◆ ASSIGNED TASK: State how many lines in these records contain the word "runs", and nothing else.

[RECORDS FOR THIS TASK]

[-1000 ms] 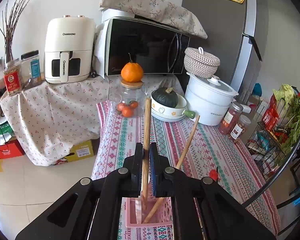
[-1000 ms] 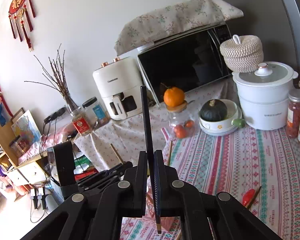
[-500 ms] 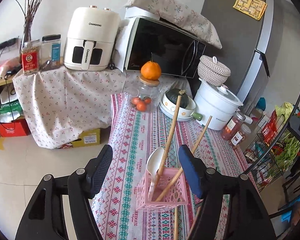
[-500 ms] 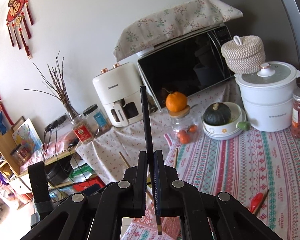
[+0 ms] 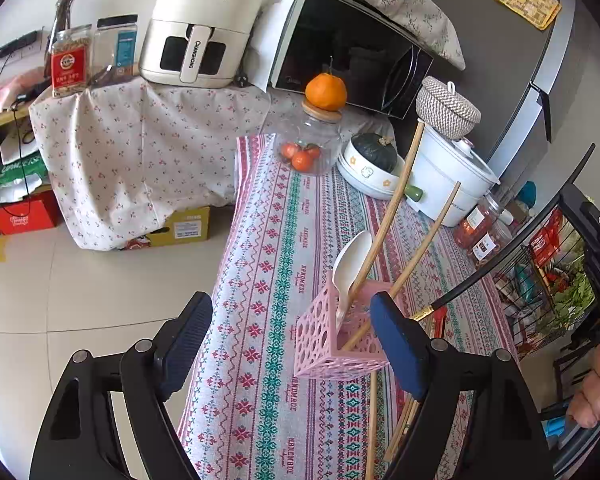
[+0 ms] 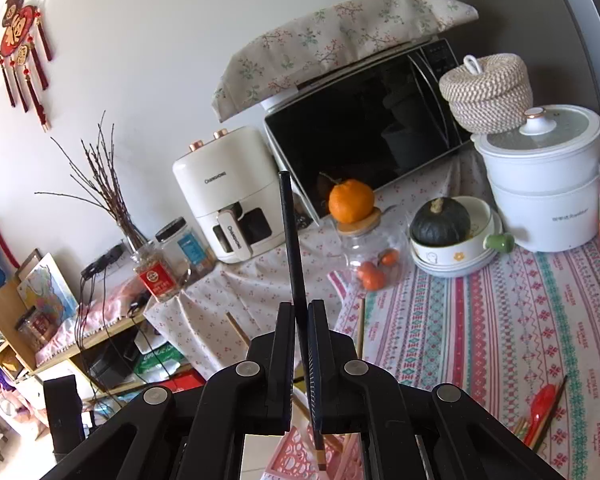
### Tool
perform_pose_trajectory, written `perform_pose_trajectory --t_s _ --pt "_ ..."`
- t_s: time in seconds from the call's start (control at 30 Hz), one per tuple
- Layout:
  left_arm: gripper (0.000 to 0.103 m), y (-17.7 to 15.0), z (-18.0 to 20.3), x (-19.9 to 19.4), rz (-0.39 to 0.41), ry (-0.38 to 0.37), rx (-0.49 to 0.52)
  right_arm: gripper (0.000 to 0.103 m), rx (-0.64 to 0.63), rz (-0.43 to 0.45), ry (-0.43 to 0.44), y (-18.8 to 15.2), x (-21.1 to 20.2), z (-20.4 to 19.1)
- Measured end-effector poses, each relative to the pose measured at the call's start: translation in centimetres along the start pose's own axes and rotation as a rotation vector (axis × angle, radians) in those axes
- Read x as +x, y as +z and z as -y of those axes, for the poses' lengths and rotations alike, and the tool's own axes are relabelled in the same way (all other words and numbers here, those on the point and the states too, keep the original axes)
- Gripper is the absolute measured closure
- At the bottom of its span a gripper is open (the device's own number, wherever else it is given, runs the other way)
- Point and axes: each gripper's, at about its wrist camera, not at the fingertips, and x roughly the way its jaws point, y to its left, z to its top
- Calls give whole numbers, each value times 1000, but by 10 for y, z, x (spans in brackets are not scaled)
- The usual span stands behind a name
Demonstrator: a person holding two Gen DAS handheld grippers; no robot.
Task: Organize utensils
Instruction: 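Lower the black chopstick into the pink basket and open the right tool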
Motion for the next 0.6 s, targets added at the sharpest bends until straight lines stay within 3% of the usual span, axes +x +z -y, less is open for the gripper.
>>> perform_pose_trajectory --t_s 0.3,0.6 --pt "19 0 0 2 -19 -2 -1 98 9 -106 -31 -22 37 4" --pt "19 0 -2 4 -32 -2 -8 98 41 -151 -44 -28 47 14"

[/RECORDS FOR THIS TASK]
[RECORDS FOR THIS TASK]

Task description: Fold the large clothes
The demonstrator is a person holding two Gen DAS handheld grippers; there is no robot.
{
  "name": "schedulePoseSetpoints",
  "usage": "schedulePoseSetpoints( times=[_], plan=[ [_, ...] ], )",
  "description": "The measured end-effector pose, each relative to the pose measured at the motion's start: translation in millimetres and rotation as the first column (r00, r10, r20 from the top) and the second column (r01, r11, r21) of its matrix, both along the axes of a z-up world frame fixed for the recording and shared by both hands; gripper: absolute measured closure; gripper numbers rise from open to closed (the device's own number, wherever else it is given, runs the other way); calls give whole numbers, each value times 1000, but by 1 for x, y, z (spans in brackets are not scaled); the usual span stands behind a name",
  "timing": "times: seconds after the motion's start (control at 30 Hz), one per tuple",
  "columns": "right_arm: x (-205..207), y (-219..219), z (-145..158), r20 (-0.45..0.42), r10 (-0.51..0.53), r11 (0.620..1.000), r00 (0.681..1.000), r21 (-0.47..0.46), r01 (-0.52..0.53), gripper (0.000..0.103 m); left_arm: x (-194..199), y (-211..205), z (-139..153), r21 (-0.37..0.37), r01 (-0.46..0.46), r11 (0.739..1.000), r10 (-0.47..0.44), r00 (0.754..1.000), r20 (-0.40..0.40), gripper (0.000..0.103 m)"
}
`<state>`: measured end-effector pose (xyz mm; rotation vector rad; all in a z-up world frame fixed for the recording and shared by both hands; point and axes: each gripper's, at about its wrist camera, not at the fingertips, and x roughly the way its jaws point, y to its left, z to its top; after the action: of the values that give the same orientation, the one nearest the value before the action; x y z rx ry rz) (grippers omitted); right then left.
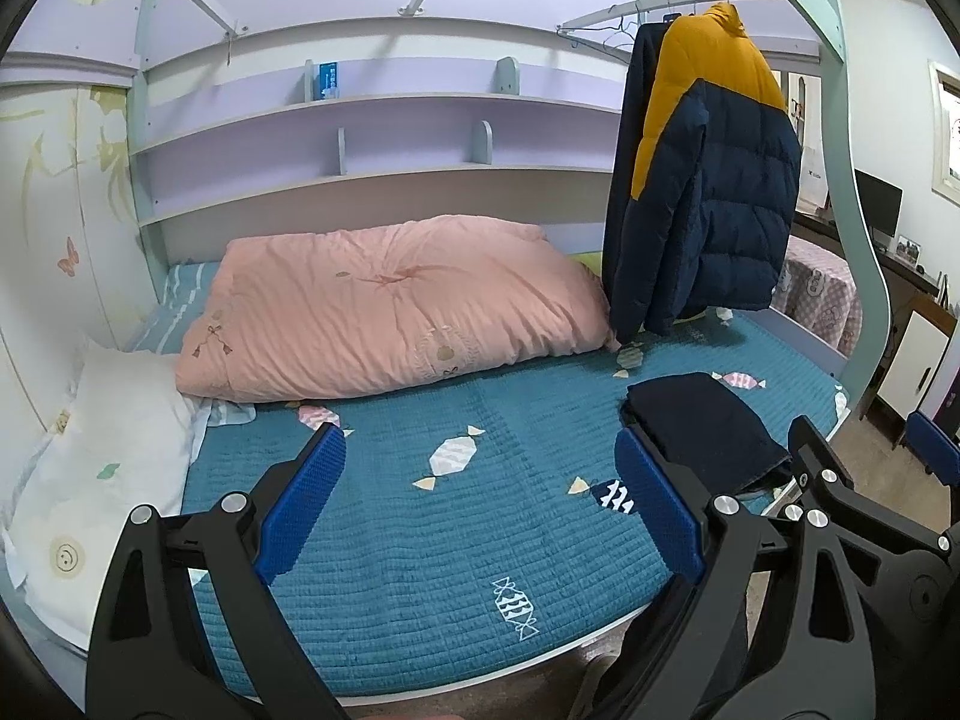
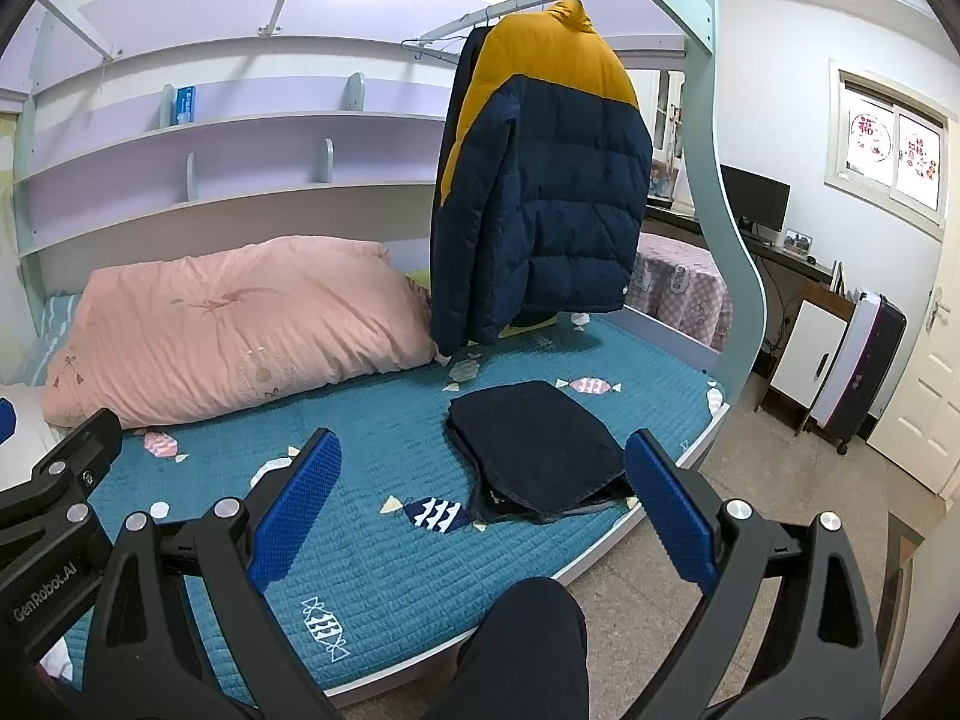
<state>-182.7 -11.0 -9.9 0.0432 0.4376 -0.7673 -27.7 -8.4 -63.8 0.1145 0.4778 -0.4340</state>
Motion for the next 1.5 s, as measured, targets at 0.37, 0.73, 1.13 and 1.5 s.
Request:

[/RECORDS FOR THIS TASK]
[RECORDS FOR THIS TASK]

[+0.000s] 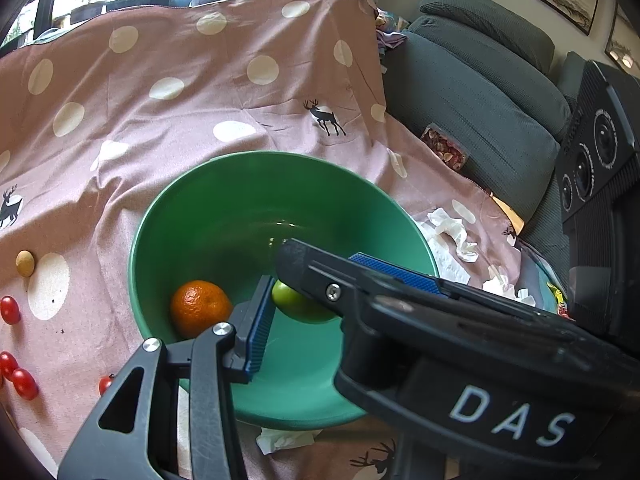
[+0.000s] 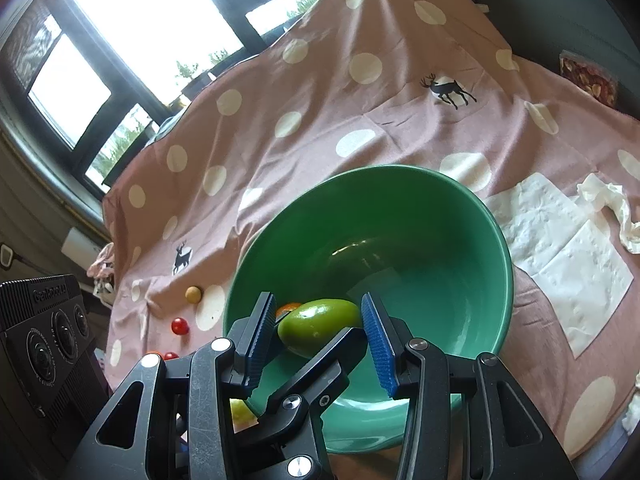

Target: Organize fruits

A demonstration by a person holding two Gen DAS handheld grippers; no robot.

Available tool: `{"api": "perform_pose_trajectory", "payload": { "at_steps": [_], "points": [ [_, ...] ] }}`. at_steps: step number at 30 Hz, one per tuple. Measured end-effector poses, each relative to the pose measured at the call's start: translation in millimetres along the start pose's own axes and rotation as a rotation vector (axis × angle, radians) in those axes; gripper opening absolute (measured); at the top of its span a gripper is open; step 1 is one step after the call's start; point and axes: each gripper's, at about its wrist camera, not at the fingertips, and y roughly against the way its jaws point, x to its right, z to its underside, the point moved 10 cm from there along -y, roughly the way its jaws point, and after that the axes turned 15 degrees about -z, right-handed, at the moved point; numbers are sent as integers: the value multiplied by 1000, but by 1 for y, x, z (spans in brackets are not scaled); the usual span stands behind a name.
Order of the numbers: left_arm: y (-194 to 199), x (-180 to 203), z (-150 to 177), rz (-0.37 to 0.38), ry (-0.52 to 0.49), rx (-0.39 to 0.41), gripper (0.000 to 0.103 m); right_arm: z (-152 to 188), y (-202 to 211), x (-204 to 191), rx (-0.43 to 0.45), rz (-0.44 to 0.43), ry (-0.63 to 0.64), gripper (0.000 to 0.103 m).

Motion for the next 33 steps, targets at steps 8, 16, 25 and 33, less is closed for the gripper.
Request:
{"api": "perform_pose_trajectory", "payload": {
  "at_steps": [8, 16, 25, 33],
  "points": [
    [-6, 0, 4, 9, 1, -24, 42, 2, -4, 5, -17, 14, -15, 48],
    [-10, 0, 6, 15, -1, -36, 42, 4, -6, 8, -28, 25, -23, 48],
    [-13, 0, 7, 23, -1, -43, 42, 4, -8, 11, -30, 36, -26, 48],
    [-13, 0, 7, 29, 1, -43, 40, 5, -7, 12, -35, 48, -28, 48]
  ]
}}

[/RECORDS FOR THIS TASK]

◆ RESPONSE TO THIS TASK: 2